◆ TASK STATEMENT ◆
Each line of the material must be reproduced exactly; pictures stay out.
== DATA PROVIDED ==
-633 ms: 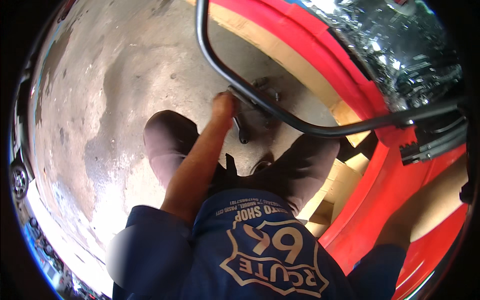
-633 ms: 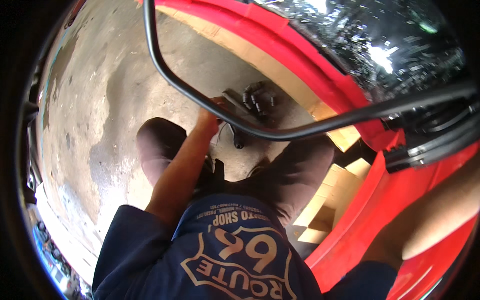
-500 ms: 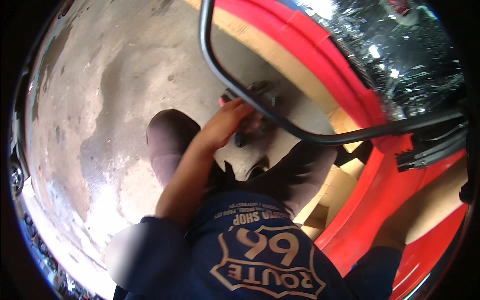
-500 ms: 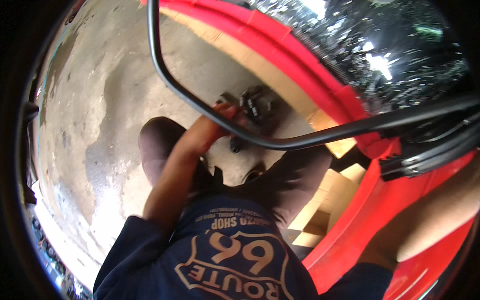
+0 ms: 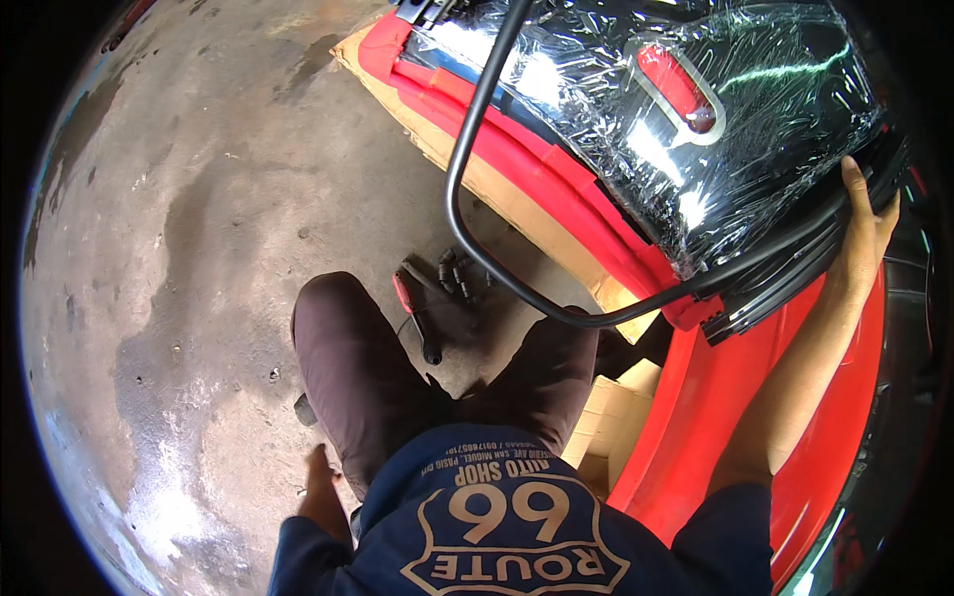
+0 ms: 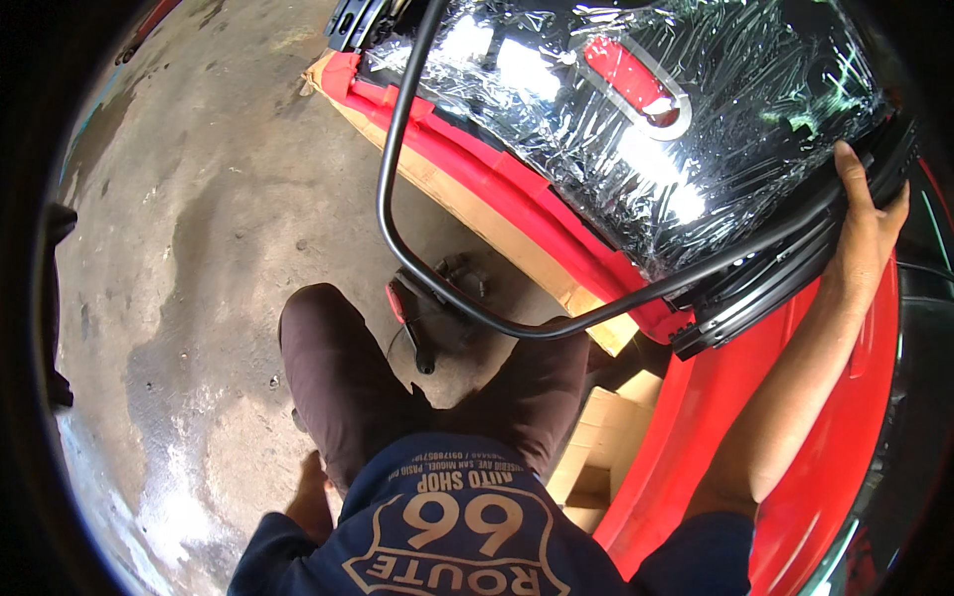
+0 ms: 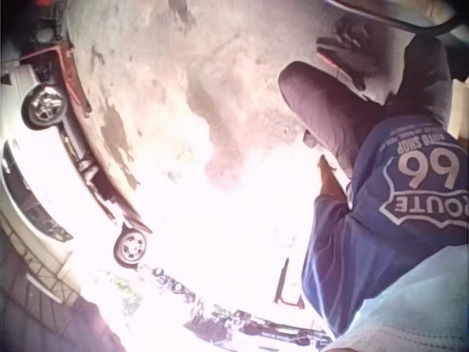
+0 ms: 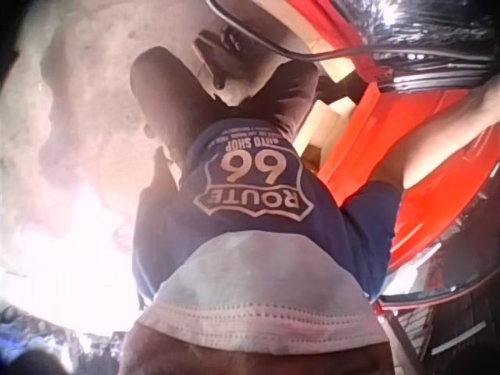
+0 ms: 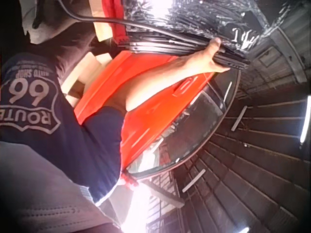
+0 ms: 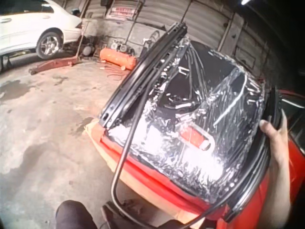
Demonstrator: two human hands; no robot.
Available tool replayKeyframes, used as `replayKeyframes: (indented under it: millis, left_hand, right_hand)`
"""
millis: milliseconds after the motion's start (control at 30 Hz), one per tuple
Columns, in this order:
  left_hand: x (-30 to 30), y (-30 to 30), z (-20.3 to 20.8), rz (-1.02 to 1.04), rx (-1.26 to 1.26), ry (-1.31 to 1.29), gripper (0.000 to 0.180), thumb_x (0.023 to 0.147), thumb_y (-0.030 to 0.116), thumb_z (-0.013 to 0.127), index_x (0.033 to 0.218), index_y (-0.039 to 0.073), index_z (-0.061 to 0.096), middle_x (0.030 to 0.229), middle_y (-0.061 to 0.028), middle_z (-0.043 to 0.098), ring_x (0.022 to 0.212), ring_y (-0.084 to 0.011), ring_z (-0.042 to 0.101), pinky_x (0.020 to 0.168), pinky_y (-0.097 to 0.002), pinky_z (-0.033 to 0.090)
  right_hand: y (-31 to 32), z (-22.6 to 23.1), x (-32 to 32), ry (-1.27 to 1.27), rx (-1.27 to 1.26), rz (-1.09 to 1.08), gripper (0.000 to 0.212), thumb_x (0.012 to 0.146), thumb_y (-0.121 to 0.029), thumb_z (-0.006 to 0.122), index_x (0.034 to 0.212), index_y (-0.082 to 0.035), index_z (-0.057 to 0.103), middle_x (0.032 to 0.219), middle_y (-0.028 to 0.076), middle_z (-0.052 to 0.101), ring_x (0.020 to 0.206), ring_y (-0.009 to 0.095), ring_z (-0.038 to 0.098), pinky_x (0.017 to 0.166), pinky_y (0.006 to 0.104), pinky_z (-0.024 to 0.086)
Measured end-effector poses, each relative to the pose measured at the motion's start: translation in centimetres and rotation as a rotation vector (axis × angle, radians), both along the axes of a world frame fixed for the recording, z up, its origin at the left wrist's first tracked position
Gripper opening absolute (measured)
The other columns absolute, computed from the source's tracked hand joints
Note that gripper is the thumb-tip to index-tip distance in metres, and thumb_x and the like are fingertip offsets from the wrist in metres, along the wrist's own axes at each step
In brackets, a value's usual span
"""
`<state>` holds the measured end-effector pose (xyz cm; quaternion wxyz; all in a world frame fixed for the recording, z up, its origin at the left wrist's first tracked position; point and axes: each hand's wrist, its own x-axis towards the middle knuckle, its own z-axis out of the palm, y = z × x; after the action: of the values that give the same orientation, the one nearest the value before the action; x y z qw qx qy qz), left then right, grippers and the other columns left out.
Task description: The person bends a black rubber weatherstrip using a rubber mallet and then fits it into the channel of a car window frame resting on a red car hood. The person repeatedly hammers and presses the strip to shape and seat it along the frame edges.
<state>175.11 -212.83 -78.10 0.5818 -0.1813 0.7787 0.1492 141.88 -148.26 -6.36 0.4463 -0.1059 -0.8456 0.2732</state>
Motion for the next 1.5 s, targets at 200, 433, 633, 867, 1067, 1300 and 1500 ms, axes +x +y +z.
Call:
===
◆ TASK OUTPUT ◆
-633 ms: 
-633 ms: 
-500 ms: 
-500 ms: 
+0 ms: 
+0 ms: 
+0 ms: 
+0 ms: 
+0 ms: 
+0 ms: 
Demonstrator: two human hands; no robot.
Available tool replayKeyframes, used as `replayKeyframes: (indented under it: millis, left_hand, right_hand)`
"""
millis: milliseconds after the motion's start (control at 30 Hz), one per tuple
Columns, in this order:
  left_hand: x (-30 to 30), y (-30 to 30), z (-20.3 to 20.8), rz (-1.02 to 1.04), rx (-1.26 to 1.26), ry (-1.31 to 1.29), gripper (0.000 to 0.180), thumb_x (0.023 to 0.147), thumb_y (-0.030 to 0.116), thumb_z (-0.013 to 0.127), index_x (0.033 to 0.218), index_y (-0.039 to 0.073), index_z (-0.061 to 0.096), middle_x (0.030 to 0.229), middle_y (-0.061 to 0.028), middle_z (-0.043 to 0.098), ring_x (0.022 to 0.212), ring_y (-0.084 to 0.011), ring_z (-0.042 to 0.101), pinky_x (0.020 to 0.168), pinky_y (-0.097 to 0.002), pinky_z (-0.033 to 0.090)
  right_hand: y (-31 to 32), z (-22.6 to 23.1), x (-32 to 32), ry (-1.27 to 1.27), rx (-1.27 to 1.26), rz (-1.09 to 1.08), gripper (0.000 to 0.212), thumb_x (0.012 to 0.146), thumb_y (-0.121 to 0.029), thumb_z (-0.006 to 0.122), index_x (0.034 to 0.212), index_y (-0.082 to 0.035), index_z (-0.057 to 0.103), middle_x (0.032 to 0.219), middle_y (-0.028 to 0.076), middle_z (-0.052 to 0.101), ring_x (0.020 to 0.206), ring_y (-0.009 to 0.095), ring_z (-0.038 to 0.098), pinky_x (0.017 to 0.166), pinky_y (0.006 to 0.104), pinky_z (-0.024 to 0.086)
Measured end-effector poses, each relative to the pose measured at the motion's start: translation in centimetres and rotation as a rotation vector (axis × angle, radians), both along the axes of a world frame fixed for the recording, z up, its origin at the left wrist's first tracked position
Gripper opening absolute (measured)
The other columns absolute, computed from the source's tracked hand joints
Note that gripper is the thumb-tip to index-tip distance in metres, and thumb_x and the like are fingertip offsets from the wrist in metres, along the wrist's own axes at each step
In brackets, a value's usual span
"""
`<state>` holds the measured end-effector pose (xyz cm; quaternion wxyz; all in a world frame fixed for the recording, z up, its origin at the left wrist's first tracked position; point and axes: each hand's wrist, its own x-axis towards the middle knuckle, its own z-axis out of the palm, y = z × x; after the action: of the values that give the same orientation, the one nearest the value before the action; x y z qw qx qy qz), left then right, grippers and the other columns left out.
Task description: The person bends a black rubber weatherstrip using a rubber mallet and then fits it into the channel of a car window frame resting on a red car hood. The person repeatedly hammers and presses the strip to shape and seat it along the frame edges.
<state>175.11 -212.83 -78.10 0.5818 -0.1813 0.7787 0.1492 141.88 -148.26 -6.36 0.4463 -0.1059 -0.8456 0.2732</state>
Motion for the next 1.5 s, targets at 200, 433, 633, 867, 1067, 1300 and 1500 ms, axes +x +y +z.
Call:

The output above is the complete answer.